The method will look for partition key information in the given RDD and
then use those values to determine which nodes in the Cluster would be
responsible for that data. You can control the resultant number of partitions
with the parameter partitionsPerHost
.
//CREATE TABLE test.shopping_history ( cust_id INT, date TIMESTAMP, product TEXT, quantity INT, PRIMARY KEY (cust_id, date, product));
case class CustomerID(cust_id: Int) // Defines partition key
val idsOfInterest = sc.parallelize(1 to 1000).map(CustomerID(_))
val repartitioned = idsOfInterest.repartitionByCassandraReplica("test", "shopping_history", 10)
repartitioned.partitions
//res0: Array[org.apache.spark.Partition] = Array(ReplicaPartition(0,Set(/127.0.0.1)), ...)
repartitioned.partitioner
//res1: Option[org.apache.spark.Partitioner] = Some(com.datastax.spark.connector.rdd.partitioner.ReplicaPartitioner@4484d6c2)
scala> repartitioned
//res2: com.datastax.spark.connector.rdd.partitioner.CassandraPartitionedRDD[CustomerID] = CassandraPartitionedRDD[5] at RDD at CassandraPartitionedRDD.scala:12
The connector supports using any RDD as a source of a direct join with a
Cassandra Table through joinWithCassandraTable
. Any RDD which is
writable to a Cassandra table via the saveToCassandra
method can be
used with this procedure as long as the full partition key is specified.
joinWithCassandraTable
utilizes the java drive to execute a single
query for every partition required by the source RDD so no un-needed
data will be requested or serialized.
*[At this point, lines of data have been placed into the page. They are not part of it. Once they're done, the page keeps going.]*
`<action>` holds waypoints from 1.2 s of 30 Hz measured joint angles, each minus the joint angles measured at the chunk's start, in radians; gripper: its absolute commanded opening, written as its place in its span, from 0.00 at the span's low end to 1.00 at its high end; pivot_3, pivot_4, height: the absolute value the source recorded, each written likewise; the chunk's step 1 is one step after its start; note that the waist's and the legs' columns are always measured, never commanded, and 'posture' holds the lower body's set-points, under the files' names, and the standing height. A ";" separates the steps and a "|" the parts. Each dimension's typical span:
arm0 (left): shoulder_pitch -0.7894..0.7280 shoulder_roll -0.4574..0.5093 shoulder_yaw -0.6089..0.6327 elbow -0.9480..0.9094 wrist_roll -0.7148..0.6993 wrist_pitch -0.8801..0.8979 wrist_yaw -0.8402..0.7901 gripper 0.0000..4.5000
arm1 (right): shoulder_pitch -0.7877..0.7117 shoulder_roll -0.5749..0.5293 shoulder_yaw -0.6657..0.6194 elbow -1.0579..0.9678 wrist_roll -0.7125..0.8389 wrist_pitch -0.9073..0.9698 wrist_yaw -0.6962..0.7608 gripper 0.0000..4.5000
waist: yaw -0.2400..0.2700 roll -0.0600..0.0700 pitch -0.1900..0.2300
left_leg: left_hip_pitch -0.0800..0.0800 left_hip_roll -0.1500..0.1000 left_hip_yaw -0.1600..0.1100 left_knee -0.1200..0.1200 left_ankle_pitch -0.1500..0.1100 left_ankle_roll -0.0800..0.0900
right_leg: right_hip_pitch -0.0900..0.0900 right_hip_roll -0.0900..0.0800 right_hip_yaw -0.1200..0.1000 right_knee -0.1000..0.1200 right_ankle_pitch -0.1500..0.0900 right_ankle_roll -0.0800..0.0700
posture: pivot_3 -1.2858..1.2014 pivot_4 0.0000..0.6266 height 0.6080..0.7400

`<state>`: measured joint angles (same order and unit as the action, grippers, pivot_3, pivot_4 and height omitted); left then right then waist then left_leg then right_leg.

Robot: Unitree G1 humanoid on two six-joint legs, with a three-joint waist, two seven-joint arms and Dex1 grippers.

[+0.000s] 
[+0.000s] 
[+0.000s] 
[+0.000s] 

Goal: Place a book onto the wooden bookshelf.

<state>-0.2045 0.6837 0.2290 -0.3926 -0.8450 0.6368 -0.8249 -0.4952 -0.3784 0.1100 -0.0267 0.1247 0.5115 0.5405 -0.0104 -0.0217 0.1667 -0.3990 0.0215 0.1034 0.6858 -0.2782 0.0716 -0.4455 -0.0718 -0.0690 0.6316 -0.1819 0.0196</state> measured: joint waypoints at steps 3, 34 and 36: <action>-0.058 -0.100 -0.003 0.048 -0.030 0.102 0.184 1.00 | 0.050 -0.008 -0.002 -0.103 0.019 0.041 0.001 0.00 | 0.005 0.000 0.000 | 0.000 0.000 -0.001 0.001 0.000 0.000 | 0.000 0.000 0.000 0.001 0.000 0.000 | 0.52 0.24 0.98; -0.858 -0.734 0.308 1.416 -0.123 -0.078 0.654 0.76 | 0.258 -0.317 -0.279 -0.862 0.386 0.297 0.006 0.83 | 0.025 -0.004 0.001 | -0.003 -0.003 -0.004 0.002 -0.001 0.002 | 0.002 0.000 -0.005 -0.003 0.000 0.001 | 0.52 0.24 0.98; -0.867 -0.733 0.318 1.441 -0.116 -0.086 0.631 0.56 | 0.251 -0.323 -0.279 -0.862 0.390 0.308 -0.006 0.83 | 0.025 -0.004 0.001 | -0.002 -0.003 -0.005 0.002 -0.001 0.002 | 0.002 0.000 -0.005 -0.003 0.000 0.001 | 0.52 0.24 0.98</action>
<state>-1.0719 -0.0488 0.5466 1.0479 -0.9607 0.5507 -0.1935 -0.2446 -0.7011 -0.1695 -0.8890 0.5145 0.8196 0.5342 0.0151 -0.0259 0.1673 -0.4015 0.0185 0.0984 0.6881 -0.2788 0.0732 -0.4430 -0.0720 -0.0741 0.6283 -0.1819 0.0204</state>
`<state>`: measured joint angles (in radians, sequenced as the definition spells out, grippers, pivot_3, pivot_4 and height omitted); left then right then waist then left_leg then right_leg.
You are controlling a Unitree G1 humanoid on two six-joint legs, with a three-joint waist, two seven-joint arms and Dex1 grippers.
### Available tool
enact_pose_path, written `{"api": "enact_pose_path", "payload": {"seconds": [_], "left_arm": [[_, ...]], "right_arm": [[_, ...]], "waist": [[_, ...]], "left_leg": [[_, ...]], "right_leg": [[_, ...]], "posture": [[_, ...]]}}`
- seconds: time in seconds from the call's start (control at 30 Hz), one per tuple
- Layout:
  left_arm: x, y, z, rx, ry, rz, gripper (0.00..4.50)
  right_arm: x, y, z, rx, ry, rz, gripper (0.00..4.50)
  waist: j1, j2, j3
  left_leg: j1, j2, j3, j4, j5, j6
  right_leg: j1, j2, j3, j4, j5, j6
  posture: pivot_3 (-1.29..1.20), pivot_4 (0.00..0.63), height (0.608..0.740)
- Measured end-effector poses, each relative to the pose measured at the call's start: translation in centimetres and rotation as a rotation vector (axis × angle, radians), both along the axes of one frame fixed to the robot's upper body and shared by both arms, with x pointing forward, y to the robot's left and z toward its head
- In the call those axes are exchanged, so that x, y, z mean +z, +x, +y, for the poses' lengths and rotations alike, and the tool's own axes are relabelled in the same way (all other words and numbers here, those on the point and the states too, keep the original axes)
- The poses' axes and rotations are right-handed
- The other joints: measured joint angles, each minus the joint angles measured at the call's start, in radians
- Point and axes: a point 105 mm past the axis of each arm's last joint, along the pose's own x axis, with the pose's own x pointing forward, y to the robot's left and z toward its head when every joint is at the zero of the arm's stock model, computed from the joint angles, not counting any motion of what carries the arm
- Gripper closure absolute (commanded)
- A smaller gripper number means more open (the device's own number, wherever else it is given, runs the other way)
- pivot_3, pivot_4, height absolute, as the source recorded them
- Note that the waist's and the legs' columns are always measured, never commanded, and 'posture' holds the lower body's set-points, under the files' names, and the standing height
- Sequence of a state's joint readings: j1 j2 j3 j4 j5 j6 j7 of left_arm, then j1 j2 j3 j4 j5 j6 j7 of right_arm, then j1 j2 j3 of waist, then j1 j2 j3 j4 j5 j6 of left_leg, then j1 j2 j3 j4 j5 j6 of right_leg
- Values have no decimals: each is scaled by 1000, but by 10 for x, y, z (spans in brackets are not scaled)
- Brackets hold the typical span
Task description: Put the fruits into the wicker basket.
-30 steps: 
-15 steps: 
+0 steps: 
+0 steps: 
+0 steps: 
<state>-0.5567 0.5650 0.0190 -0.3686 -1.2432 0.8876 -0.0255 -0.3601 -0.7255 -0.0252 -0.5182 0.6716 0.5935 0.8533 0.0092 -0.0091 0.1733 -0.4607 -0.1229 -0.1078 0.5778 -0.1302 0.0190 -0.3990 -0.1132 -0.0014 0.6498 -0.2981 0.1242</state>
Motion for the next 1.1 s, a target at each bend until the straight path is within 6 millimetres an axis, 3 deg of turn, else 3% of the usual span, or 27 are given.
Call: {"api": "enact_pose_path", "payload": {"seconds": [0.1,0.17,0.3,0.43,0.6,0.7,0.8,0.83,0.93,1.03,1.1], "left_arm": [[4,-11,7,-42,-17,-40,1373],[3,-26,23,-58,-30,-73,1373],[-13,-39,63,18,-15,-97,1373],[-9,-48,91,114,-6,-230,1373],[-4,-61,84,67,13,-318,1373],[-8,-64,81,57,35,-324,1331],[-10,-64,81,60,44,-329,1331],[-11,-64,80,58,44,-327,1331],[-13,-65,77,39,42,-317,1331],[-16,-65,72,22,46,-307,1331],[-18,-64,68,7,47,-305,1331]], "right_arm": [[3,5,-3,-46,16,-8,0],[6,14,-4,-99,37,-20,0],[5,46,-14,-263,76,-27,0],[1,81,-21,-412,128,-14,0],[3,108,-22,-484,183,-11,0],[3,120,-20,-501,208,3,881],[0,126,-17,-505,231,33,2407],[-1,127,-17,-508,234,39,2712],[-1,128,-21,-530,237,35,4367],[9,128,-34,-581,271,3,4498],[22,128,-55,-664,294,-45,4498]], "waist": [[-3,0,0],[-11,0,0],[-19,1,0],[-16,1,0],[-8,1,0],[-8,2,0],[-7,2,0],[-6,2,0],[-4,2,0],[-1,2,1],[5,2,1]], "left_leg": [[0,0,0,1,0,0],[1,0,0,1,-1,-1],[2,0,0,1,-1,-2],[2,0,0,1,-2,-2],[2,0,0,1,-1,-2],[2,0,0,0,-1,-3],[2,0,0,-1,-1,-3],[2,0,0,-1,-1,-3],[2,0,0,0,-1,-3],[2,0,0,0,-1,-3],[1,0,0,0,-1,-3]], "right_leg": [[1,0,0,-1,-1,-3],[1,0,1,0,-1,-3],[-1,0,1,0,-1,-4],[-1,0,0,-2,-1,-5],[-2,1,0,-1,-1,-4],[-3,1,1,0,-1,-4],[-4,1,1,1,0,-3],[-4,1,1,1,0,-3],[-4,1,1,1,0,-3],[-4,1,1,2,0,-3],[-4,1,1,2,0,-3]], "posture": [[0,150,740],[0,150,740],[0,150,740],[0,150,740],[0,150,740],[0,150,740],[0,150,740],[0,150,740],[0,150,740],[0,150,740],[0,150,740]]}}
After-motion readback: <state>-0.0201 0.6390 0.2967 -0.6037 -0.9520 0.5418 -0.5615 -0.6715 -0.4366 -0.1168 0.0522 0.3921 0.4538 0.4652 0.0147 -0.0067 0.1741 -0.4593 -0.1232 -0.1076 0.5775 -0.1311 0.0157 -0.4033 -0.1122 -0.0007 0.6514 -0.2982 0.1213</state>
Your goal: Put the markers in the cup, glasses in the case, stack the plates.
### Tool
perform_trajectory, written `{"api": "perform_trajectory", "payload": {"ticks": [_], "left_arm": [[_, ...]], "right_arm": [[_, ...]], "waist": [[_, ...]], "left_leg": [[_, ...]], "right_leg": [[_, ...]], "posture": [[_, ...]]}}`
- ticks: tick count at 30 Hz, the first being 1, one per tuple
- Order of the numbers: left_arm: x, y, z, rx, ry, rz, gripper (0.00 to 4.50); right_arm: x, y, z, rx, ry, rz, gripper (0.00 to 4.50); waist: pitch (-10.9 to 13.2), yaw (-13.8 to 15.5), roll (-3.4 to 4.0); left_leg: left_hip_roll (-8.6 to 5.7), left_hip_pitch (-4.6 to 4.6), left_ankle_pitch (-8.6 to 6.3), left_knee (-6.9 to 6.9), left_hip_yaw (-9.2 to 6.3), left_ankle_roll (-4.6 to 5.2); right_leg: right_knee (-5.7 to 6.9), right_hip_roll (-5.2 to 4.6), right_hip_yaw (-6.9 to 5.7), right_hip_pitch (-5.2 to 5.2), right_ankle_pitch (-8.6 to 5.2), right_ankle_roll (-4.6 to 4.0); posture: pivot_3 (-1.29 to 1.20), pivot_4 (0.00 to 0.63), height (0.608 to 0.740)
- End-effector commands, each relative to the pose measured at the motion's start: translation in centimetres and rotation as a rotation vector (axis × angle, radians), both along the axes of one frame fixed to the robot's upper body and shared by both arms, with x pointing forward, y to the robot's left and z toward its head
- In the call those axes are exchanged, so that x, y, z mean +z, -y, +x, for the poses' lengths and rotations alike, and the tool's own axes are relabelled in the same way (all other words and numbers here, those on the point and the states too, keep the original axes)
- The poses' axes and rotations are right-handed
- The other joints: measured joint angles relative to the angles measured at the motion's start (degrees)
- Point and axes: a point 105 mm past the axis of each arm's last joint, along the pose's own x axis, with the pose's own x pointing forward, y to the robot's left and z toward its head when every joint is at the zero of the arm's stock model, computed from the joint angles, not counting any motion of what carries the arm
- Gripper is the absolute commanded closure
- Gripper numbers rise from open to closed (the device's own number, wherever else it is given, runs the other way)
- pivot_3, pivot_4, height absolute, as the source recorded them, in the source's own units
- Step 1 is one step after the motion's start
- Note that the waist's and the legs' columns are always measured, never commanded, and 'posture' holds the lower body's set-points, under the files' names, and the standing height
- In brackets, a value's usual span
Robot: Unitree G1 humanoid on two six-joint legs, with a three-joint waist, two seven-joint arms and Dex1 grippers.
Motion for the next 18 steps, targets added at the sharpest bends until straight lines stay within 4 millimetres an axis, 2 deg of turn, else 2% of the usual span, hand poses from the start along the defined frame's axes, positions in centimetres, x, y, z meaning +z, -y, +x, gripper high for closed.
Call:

This means a join between any RDD
and a Cassandra Table can be performed without doing a full table scan.
When performed between two Cassandra Tables which share the same
partition key this will not require movement of data between machines.
In all cases this method will use the source RDD's partitioning and
placement for data locality.
joinWithCassandraTable
is not affected by
cassandra.input.split.size_in_mb
since partitions are automatically
inherited from the source RDD. The other input properties have their
normal effects.
//CREATE TABLE test.customer_info ( cust_id INT, name TEXT, address TEXT, PRIMARY KEY (cust_id));
val internalJoin = sc.cassandraTable("test","customer_info").joinWithCassandraTable("test","shopping_history")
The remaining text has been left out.